## Input for this task:
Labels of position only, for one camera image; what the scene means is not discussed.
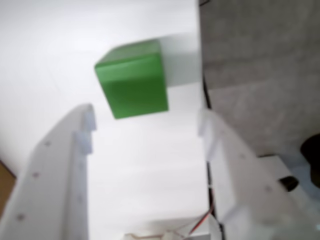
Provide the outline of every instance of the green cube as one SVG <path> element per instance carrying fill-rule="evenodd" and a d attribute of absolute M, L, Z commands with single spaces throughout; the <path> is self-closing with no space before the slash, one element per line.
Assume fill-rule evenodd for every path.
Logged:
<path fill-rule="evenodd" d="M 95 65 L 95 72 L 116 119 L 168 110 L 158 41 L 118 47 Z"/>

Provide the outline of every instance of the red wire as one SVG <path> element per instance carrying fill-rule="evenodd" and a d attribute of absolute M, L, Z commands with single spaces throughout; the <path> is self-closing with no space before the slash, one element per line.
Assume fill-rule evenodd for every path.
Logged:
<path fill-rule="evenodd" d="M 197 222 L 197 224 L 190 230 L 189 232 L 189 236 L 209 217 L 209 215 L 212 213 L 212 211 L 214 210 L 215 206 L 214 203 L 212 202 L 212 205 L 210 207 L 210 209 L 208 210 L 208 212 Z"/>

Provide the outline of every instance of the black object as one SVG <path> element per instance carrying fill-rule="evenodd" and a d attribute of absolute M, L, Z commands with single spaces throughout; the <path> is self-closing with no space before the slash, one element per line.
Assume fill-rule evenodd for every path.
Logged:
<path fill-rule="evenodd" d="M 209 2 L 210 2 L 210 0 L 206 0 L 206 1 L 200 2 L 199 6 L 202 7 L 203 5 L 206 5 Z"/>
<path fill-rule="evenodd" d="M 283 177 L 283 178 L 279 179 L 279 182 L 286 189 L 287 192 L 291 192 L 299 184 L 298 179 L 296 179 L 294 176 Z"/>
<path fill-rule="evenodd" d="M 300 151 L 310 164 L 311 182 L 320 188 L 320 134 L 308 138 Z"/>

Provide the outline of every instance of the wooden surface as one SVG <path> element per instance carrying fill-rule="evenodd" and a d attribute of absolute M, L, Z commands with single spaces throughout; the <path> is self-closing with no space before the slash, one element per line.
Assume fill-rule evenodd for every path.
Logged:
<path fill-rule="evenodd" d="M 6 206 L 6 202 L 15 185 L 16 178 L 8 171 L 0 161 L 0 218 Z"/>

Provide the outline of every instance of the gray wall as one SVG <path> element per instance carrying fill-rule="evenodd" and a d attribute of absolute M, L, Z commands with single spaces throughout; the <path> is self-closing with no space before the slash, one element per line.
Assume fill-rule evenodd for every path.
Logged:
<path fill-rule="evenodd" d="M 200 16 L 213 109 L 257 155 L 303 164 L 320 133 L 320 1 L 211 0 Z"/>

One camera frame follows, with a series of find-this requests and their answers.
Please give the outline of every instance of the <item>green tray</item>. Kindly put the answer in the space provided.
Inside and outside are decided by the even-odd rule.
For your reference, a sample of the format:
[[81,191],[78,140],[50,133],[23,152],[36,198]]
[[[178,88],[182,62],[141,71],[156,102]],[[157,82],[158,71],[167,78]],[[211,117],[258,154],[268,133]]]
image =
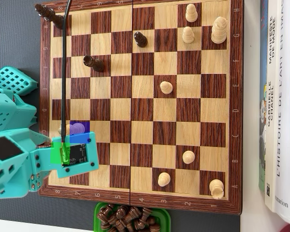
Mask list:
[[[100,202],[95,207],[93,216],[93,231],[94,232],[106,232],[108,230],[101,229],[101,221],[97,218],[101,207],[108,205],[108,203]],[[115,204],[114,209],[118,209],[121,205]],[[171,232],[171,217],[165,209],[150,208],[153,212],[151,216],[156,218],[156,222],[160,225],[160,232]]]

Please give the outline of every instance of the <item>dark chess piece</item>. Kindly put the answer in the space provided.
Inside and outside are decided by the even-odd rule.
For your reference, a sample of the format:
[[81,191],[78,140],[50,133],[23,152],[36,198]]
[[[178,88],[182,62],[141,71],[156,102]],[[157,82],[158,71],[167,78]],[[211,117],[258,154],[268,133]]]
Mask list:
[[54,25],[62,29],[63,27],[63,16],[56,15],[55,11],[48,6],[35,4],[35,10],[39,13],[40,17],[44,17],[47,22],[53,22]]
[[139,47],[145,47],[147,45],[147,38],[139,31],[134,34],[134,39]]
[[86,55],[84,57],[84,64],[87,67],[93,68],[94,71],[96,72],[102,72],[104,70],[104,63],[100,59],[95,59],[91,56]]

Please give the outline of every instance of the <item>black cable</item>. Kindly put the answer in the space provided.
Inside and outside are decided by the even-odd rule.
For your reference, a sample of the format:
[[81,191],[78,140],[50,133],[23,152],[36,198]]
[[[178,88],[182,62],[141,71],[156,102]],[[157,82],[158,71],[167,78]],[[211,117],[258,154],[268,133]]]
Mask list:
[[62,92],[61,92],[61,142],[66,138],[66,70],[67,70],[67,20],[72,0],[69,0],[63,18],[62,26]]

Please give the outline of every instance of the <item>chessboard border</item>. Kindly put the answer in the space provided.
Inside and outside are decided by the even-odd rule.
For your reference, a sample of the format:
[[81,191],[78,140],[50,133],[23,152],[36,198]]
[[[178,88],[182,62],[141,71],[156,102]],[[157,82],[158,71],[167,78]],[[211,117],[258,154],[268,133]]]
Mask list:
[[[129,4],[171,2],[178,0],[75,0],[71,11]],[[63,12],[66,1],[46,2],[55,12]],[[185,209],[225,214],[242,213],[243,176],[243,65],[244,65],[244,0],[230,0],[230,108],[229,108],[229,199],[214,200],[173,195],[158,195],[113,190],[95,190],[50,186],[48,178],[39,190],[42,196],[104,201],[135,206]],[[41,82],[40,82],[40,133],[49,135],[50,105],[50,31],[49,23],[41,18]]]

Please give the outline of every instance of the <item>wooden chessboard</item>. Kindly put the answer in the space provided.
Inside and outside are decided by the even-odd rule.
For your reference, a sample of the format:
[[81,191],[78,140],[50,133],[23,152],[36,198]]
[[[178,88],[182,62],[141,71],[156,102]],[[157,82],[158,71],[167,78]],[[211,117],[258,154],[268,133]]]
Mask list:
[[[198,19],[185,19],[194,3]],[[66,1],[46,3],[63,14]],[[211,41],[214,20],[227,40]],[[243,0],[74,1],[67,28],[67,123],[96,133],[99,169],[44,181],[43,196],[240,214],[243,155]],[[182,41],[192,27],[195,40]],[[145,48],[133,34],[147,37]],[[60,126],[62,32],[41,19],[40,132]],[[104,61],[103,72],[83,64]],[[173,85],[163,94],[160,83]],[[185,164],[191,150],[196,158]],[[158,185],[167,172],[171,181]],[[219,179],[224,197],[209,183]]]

---

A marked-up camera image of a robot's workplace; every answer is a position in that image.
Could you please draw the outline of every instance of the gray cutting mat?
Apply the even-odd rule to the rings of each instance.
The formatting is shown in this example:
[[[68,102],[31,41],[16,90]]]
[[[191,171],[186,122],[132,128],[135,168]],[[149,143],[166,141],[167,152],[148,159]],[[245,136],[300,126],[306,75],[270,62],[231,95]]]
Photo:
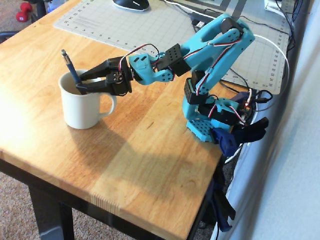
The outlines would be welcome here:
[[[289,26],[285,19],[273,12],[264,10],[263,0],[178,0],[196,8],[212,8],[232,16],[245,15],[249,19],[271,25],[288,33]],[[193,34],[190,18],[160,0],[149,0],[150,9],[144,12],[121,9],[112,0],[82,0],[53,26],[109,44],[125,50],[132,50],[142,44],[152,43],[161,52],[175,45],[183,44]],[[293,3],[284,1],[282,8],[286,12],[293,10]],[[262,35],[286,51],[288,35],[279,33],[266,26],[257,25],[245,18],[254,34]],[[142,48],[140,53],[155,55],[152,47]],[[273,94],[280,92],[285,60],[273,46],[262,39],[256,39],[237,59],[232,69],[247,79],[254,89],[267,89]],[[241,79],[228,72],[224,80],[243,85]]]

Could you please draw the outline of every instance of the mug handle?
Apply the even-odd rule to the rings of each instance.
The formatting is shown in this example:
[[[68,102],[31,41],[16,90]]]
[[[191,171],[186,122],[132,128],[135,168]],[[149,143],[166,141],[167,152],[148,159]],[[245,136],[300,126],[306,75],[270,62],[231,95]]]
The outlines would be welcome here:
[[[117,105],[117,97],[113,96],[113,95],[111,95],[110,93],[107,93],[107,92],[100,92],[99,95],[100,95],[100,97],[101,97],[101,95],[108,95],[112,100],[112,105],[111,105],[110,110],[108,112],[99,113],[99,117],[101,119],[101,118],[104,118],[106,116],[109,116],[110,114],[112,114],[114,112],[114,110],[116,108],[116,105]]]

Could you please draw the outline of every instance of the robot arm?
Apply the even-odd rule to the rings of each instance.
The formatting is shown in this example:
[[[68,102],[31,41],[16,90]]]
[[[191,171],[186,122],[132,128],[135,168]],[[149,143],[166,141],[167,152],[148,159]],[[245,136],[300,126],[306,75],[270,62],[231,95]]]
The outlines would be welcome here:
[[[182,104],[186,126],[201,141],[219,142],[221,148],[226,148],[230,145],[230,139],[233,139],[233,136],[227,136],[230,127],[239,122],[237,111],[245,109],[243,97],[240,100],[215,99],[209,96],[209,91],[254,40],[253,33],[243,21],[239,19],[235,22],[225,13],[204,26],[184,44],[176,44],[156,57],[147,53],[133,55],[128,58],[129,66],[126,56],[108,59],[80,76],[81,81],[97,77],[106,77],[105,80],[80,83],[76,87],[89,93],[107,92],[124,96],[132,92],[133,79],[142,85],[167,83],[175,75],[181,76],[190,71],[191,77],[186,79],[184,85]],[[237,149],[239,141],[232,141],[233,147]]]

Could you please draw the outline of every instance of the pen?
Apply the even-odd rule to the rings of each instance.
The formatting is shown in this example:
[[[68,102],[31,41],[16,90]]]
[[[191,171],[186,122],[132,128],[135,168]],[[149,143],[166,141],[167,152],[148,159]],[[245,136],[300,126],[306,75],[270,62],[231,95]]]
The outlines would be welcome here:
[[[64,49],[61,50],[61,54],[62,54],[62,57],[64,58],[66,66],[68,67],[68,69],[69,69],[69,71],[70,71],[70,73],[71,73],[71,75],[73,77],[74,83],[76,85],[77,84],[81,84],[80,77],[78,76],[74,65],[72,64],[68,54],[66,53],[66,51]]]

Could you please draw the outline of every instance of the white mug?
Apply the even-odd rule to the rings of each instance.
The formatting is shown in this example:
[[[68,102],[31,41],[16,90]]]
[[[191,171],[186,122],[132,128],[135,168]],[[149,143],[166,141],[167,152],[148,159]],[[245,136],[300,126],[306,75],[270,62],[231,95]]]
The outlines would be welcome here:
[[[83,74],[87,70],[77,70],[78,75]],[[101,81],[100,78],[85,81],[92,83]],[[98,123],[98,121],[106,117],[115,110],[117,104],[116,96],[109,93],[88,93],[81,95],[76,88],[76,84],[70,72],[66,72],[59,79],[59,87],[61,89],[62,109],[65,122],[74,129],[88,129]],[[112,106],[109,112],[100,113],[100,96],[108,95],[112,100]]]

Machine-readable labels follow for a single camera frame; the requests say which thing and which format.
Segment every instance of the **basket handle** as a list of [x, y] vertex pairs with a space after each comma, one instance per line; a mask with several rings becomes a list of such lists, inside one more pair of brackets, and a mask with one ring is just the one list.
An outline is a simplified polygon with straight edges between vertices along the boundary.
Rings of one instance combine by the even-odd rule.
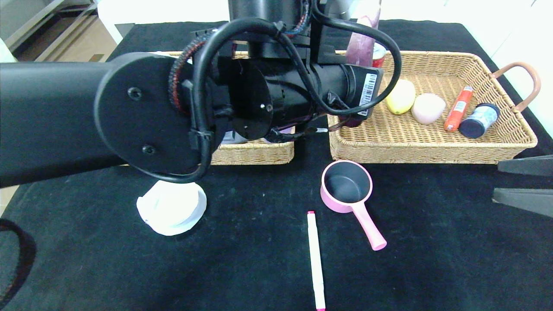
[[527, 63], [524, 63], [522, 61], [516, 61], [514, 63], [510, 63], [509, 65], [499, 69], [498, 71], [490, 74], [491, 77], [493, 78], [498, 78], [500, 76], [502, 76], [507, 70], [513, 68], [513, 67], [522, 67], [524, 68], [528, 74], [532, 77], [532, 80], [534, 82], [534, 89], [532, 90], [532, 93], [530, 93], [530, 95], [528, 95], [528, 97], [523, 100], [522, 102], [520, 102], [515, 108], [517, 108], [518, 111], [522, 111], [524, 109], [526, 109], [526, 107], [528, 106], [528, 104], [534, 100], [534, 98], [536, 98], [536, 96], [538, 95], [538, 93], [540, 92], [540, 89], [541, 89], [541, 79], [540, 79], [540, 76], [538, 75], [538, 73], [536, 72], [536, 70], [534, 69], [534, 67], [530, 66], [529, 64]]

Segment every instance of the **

## Work task:
Across all the records above, find each line with "image" in it and copy it.

## Task answer:
Labels of position only, for one camera image; what the scene means is not discussed.
image =
A marked-up camera image of a robot's workplace; every answer is a position in that image.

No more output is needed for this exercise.